Según Rojas, también era común que los locales urbanos como los cabarets, instalaran “sucursales” diecieocheras en la Pampilla, para aprovechar la clientela. “Eran las ramadas para los ‘palo grueso’ (gente adinerada) y que consistían en finas carpas que cubrían grandes espacios y en su interior brillaban los encajes, guirnaldas y otros accesorios, sobresaliendo los grandes espejos, las arpas y las guitarras”.
La cueca tenía una larga data. Domeyko la menciona en sus memorias ya en el siglo XIX y destaca su carácter transversal. “La más favorita de estas danzas, la que se considera como esencialmente nacional, es la zamacueca, al parecer, proveniente del Perú, más sencilla y más fácil que el bolero de Andalucía, pero menos apasionada; la bailan aquí en todas las reuniones, lo mismo en los salones elegantes que en la cabaña del campesino; la diferencia consiste solamente en la manera más o menos conveniente y la gracia de los que bailan”.
Por tal razón, los ritmos criollos dominaron las ramadas, al menos hasta la irrupción de los ritmos tropicales, y en años recientes, el reggaetón. En su crónica para En Viaje, Peri Fagerstrom detalla que en 1963 incluso se hizo un festival folclórico con ocasión de la celebración del 18 en la Pampilla. No detalla el nombre del/la ganador/a, pero sí el del curioso trofeo que se entregaba; el bucanero de bronce.

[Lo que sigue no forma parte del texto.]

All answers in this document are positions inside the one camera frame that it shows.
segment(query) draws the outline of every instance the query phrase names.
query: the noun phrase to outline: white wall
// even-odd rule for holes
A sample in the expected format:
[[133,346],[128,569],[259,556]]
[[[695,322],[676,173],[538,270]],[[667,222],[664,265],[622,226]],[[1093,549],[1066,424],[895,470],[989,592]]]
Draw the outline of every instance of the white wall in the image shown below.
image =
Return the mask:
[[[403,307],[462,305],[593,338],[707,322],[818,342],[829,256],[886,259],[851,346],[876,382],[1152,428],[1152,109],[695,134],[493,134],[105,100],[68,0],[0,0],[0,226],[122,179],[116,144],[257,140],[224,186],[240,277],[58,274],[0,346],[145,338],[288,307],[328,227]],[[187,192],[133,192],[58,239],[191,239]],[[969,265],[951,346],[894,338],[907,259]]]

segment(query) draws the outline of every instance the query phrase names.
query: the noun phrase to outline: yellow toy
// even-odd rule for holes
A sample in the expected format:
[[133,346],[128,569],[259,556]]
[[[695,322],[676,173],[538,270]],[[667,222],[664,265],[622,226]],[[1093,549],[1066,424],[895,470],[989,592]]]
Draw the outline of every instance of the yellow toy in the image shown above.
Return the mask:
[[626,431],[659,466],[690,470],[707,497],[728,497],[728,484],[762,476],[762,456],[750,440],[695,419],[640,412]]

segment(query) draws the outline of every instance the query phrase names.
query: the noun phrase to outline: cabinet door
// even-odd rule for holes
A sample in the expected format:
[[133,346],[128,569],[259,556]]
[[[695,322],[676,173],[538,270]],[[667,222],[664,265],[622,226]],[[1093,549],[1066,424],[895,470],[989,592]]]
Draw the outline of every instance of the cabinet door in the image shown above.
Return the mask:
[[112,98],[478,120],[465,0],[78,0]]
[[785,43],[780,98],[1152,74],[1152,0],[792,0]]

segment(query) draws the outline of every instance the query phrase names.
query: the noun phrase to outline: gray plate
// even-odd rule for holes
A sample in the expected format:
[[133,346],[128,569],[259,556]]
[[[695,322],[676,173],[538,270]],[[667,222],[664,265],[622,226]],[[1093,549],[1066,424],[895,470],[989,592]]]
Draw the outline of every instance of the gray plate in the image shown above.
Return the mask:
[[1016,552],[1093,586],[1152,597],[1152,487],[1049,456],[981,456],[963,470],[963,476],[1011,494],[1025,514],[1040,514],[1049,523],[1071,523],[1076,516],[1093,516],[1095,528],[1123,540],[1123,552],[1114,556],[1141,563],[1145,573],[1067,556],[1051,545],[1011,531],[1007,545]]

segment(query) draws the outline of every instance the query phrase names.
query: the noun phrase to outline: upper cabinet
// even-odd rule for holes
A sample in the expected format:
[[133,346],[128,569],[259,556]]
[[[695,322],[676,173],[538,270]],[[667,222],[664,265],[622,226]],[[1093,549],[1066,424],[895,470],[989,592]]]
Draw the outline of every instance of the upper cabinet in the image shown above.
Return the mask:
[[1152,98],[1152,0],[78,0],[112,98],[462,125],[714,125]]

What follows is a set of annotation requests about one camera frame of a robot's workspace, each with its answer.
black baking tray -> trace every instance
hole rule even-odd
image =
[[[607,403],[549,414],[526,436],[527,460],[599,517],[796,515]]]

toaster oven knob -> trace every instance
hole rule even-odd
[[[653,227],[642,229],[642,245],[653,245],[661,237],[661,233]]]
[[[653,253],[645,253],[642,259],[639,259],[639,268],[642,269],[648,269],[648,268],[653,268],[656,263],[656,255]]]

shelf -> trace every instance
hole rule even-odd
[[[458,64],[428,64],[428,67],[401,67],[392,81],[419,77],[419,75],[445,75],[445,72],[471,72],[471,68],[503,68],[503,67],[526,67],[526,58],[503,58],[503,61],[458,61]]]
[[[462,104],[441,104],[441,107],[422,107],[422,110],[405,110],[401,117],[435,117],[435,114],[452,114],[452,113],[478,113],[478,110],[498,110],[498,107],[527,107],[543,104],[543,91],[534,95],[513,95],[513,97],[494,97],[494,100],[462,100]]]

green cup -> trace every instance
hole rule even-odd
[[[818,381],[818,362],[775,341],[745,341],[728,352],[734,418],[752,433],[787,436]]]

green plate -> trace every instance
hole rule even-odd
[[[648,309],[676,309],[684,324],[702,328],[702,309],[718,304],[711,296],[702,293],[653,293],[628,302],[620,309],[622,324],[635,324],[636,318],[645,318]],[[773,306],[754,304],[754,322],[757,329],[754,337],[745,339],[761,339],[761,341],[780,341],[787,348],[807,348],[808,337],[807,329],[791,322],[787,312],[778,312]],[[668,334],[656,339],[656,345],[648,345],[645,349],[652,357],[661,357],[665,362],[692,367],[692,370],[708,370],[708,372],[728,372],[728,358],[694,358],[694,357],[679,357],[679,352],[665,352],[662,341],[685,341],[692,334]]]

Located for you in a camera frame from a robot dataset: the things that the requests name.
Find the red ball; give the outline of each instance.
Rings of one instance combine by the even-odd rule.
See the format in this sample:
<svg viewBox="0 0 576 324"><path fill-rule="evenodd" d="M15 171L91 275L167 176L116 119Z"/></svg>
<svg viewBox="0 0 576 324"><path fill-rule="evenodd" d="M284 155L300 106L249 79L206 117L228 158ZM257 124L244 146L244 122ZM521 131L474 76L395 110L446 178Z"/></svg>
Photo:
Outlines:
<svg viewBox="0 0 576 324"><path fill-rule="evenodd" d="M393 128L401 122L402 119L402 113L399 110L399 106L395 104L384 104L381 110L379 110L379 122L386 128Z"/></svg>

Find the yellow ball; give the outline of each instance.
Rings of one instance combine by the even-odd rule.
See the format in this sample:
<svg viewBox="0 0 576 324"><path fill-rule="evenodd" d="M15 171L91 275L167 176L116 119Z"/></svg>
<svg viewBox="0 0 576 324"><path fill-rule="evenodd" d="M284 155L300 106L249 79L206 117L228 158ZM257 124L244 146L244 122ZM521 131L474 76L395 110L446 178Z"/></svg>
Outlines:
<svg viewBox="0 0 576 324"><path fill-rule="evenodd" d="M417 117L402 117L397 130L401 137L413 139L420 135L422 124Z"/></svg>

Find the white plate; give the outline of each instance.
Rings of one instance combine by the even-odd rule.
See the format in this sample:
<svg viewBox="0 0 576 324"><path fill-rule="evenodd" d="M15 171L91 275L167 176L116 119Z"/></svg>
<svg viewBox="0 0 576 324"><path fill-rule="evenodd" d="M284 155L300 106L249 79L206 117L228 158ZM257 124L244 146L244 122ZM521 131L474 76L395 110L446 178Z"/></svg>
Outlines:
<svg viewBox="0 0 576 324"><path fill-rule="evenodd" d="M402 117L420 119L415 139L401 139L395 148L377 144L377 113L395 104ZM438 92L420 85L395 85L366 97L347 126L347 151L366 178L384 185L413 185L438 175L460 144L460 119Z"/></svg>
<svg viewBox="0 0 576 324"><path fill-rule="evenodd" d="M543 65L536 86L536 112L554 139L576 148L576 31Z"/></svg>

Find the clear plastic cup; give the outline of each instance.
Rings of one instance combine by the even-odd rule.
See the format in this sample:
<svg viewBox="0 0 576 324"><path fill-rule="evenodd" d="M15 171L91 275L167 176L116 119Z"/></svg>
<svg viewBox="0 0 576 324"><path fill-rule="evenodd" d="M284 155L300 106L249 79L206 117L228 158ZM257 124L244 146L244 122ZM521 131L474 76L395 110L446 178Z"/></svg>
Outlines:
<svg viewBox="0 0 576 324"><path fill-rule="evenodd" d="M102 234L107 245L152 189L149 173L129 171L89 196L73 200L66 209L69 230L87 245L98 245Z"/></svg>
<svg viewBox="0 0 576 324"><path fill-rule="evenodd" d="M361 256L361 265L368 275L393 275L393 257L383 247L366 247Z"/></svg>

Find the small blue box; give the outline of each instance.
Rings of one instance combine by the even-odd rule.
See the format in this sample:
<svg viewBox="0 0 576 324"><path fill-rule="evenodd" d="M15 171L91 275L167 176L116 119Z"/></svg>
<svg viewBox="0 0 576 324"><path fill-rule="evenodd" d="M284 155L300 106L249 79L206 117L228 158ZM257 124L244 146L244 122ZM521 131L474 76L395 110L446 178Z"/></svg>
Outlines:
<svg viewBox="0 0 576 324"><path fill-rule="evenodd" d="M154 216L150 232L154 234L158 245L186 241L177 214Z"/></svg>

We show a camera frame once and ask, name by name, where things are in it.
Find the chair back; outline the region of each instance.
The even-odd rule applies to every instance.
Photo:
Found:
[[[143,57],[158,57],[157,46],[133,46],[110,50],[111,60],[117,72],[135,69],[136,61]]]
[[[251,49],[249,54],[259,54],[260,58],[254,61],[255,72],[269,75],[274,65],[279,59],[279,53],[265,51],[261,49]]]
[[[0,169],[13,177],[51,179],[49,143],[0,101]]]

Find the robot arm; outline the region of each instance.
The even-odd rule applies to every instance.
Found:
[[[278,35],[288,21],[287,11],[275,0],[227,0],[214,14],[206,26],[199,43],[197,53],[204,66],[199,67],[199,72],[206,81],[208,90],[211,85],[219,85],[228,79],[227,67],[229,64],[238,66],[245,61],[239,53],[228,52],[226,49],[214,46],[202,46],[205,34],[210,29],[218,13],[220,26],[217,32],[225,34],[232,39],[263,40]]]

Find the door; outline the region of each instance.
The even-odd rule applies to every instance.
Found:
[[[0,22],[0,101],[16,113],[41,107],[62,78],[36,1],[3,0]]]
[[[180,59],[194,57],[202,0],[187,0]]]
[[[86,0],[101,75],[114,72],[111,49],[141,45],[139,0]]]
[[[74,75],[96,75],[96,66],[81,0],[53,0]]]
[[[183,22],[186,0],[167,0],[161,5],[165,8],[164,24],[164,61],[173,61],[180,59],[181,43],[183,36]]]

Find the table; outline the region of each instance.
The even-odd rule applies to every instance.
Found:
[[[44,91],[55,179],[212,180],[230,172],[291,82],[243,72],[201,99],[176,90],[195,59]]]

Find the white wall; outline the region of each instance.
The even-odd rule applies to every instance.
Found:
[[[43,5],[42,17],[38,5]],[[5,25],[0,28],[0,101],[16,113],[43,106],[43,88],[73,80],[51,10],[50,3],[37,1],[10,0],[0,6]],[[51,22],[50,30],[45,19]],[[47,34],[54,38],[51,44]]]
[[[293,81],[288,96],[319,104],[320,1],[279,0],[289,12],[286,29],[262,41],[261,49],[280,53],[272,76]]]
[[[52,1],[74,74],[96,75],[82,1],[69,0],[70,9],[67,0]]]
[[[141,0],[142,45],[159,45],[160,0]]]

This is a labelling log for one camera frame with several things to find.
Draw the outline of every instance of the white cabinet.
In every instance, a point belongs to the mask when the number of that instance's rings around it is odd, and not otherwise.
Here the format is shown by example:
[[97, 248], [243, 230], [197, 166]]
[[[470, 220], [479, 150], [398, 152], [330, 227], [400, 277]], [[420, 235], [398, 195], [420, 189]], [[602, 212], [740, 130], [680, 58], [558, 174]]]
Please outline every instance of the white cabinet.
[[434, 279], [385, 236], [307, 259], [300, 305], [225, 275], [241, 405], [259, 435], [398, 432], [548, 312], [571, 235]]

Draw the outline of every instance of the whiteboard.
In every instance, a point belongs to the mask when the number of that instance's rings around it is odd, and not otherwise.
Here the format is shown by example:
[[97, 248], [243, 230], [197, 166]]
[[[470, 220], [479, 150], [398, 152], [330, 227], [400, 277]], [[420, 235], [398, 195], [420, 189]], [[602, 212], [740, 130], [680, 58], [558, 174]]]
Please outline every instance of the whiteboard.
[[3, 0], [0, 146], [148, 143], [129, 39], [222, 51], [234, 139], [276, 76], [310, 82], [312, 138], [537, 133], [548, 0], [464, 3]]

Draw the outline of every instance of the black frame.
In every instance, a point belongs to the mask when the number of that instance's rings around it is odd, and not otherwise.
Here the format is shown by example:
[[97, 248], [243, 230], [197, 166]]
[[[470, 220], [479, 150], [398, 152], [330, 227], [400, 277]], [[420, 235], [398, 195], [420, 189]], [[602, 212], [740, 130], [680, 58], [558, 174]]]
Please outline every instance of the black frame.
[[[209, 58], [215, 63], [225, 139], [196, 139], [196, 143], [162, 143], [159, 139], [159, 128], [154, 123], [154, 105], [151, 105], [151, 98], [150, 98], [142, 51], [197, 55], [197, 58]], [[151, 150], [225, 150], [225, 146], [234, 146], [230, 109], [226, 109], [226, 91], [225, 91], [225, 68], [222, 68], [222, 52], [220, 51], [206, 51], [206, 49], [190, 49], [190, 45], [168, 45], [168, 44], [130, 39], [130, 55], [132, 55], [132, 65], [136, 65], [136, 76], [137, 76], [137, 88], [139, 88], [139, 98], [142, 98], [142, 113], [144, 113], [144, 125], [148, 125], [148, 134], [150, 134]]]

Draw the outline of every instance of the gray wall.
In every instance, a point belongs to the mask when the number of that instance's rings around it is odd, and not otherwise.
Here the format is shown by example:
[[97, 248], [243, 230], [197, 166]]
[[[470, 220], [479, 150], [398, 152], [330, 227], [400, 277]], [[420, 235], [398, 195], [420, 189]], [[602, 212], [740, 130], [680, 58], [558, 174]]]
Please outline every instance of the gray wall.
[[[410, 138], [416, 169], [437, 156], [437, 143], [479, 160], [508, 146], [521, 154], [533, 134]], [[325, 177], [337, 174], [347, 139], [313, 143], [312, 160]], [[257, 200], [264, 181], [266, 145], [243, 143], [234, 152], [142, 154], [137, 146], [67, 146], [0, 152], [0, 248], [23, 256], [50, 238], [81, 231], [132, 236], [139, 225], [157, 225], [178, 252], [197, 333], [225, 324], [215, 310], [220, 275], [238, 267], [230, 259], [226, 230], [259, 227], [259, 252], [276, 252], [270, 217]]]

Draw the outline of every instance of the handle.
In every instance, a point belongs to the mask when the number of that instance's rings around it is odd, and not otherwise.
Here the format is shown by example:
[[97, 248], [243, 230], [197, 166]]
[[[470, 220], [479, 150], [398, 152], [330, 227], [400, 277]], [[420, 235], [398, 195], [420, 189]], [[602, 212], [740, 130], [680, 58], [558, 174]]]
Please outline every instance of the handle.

Por entonces, según el cronista, ya existían las aglomeraciones y la feroz competencia por instalarse en una buena ubicación para las fiestas. Es decir, ya estaba arraigada como fiesta popular. “El inmenso anfiteatro se puebla de automóviles. micros, y camiones que depositan sobre su explanada central unas sesenta mil personas, la mayoría de las cuales pernocta en carpas que conservan celosamente una ubicación tradicional”.
También detalla una costumbre que se desarrollaba una vez pasadas las fiestas oficiales: el “tapar los hoyos”, algo así como un “18 chico”. “Es la gran comilona de los vendedores ambulantes, bolicheros, dueños y empleados de fondas, volantineros, etc. Para muchos coquimbanos la la “tapadura de hoyos” es la parte más sabrosa de todas las festividades”.
La Pampilla además tuvo otros hitos. En 2003, allí tocó por última vez la formación histórica de Los Prisioneros, antes de consumar la segunda retirada del guitarrista Claudio Narea.
Además el deporte puede anotar algún logro allí. “Fue el segundo lugar donde se practicó balompié en Chile -asegura Rojas Clavería-, pues los ingleses avecindados en el puerto ‘pichangueaban’ casi a diario. También fundaron un club de golf”.
Se trata de un lugar que se desplegó como un escenario para la cultura popular, surgida tras siglos de mestizaje, tradiciones campesinas, y la aquiescencia de las autoridades políticas. A fin de cuentas, Chile tenía fiesta.